Professor Paul Ciclitera sent us the abstract of a paper he has recently co-authored – from which it can be concluded that quinoa is safe for those on a gluten-free diet.
Quinoa, coeliac disease and gluten-free diet
Corresponding authors: Victor Zevallos and Paul Ciclitira
Nutritional Sciences, Gastroenterology, King's College London, United Kingdom.
Producción Vegetal, Universidad Politécnica de Madrid, Spain.
Quinoa is an Andean crop with multiple agronomical, nutritional and industrial applications. Coeliac disease (CD) is a condition characterised by an inappropriate immune response to dietary gluten leading to histological damage of the small intestine, an effective treatment is a life-long gluten-free diet (GFD). Quinoa contains low concentrations of gluten and has a distant phylogenetic link with gluten containing cereals (wheat, rye and barley), this prompted consideration of quinoa as a naturally gluten-free product, suitable for patients with CD, although evidence is scant. The present chapter aims to review the current scientific literature pertaining quinoa and coeliac disease.
Initial in-vitro studies examined the suitability of quinoa for patients with CD using the agglutination activity of undifferentiated myeloid leukemia cells (De Vincenzi et al. 1999), measuring concentration of celiac-toxic peptides (Berti et al. 2004) and analysing immune reactivity in T-cell-proliferation studies and organ culture explants (Bergamo et al. 2011). The main limitation of these studies was the use of one non-described cultivar. Recently, we have identified cultivars with putative toxic quinoa peptides that seem to elicit immunological activation of gliadin-specific CD4+ T-cells as well as to elicit secretion of cytokines when cultured with coeliac duodenal biopsies (Zevallos et al. 2012).
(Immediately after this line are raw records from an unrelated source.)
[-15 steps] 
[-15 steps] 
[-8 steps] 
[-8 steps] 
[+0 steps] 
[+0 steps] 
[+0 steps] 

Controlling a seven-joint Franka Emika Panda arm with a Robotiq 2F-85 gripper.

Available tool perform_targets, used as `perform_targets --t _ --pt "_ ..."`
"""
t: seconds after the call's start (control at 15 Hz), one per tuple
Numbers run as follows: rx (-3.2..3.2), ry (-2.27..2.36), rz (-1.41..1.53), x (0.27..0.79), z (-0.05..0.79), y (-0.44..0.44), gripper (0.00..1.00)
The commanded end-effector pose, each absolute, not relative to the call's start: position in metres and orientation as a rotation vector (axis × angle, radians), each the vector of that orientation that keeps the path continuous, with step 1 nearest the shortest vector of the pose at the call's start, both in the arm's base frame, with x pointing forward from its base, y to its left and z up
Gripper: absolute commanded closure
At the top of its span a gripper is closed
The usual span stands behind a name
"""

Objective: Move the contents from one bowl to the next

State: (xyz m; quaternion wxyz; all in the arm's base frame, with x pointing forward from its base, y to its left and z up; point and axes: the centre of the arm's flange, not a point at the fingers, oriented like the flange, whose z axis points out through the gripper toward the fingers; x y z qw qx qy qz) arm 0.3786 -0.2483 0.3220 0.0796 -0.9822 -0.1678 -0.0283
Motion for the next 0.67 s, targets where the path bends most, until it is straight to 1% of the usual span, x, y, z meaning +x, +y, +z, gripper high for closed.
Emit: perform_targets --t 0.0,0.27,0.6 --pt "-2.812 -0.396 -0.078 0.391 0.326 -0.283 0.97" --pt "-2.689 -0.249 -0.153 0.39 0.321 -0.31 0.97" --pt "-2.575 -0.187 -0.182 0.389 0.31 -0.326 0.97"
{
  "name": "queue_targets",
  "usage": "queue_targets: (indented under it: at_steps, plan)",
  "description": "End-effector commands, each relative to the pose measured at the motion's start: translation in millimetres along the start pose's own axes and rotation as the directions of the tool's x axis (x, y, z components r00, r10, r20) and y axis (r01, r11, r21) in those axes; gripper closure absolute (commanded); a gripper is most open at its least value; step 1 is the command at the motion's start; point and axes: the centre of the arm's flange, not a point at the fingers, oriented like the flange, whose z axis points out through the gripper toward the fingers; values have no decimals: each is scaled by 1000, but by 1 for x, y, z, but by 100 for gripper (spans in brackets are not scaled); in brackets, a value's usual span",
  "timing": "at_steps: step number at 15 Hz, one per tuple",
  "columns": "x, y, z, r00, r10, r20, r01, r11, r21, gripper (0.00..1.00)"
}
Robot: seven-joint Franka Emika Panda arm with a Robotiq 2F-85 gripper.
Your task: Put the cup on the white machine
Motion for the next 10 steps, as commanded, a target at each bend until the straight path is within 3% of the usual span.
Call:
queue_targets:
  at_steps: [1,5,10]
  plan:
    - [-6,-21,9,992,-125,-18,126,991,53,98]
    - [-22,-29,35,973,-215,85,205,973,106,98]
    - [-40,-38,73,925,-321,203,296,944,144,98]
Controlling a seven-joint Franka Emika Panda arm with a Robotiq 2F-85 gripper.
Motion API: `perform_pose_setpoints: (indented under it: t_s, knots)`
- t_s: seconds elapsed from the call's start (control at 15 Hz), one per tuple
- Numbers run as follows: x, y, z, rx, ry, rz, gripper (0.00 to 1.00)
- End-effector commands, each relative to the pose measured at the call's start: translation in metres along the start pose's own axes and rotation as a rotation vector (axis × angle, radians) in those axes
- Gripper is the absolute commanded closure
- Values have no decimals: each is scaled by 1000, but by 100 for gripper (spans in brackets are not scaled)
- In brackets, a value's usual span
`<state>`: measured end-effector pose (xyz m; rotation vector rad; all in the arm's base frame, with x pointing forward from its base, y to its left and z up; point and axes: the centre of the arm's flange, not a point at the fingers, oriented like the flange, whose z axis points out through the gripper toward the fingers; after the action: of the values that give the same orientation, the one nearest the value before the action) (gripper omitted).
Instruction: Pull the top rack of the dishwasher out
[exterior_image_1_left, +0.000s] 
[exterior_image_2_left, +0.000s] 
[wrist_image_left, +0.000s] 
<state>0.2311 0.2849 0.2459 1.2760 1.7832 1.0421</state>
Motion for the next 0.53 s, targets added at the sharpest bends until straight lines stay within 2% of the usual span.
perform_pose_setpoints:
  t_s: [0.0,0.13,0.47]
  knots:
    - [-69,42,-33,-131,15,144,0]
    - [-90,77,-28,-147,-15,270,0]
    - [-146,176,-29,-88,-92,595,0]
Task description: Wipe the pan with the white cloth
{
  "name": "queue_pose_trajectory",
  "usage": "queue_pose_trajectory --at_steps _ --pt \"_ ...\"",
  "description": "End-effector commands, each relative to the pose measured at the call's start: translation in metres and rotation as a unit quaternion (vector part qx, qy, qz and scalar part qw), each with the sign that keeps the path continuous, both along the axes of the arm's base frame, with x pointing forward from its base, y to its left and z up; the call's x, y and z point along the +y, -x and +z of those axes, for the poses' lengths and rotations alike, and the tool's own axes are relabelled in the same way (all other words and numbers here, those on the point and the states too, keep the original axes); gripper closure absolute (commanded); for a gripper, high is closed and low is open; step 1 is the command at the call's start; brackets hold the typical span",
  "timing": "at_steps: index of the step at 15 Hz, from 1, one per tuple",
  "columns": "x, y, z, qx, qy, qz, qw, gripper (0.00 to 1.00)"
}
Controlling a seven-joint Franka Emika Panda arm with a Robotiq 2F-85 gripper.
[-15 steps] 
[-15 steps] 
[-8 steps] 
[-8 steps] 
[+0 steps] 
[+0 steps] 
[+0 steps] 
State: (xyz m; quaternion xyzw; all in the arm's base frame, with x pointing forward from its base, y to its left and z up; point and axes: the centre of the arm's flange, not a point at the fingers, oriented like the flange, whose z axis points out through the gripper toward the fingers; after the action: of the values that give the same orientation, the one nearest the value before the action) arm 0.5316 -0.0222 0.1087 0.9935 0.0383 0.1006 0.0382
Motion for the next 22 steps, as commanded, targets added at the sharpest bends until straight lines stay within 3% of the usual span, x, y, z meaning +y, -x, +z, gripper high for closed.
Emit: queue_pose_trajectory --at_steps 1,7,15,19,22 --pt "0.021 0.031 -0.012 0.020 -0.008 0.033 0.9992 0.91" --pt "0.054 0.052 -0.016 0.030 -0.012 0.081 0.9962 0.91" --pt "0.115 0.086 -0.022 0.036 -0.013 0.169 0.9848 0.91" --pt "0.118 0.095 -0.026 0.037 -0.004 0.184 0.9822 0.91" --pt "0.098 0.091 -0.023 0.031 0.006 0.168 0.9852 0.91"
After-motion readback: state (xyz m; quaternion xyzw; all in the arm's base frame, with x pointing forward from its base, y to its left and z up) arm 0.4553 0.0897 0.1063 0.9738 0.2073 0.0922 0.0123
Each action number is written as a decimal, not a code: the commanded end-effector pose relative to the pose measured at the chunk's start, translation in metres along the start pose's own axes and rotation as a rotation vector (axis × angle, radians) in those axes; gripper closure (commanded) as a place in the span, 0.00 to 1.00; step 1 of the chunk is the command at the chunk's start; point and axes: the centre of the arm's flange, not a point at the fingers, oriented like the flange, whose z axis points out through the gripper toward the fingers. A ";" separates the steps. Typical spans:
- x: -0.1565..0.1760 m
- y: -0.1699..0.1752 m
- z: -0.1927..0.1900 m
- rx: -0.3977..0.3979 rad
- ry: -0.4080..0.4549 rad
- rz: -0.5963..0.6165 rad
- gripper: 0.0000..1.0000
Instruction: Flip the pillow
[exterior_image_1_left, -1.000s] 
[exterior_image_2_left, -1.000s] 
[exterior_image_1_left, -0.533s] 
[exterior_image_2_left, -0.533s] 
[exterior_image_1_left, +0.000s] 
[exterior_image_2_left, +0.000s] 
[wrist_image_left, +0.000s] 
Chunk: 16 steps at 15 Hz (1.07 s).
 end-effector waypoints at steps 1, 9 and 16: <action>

In-vivo studies are almost absent with the exception of a retrospective review of dietary history of patients eating quinoa (Lee et al. 2009) and our feeding study (Zevallos et al 2013) that show that short term consumption of quinoa is well tolerated among individuals with CD and has a mild hypocholesterolemic effect that could also be relevant for non-CD subject at risk of obesity.
To conclude, results from in-vitro and in-vivo studies indicated that some quinoa cultivars have small amounts of gluten-like proteins which can stimulate immune cells in-vitro, but that do not exacerbate coeliac disease when eating as part of the GFD. Although, further studies evaluating the long term effects of quinoa consumption are needed, based on the current literature we anticipate that quinoa can be safely consumed by CD patients.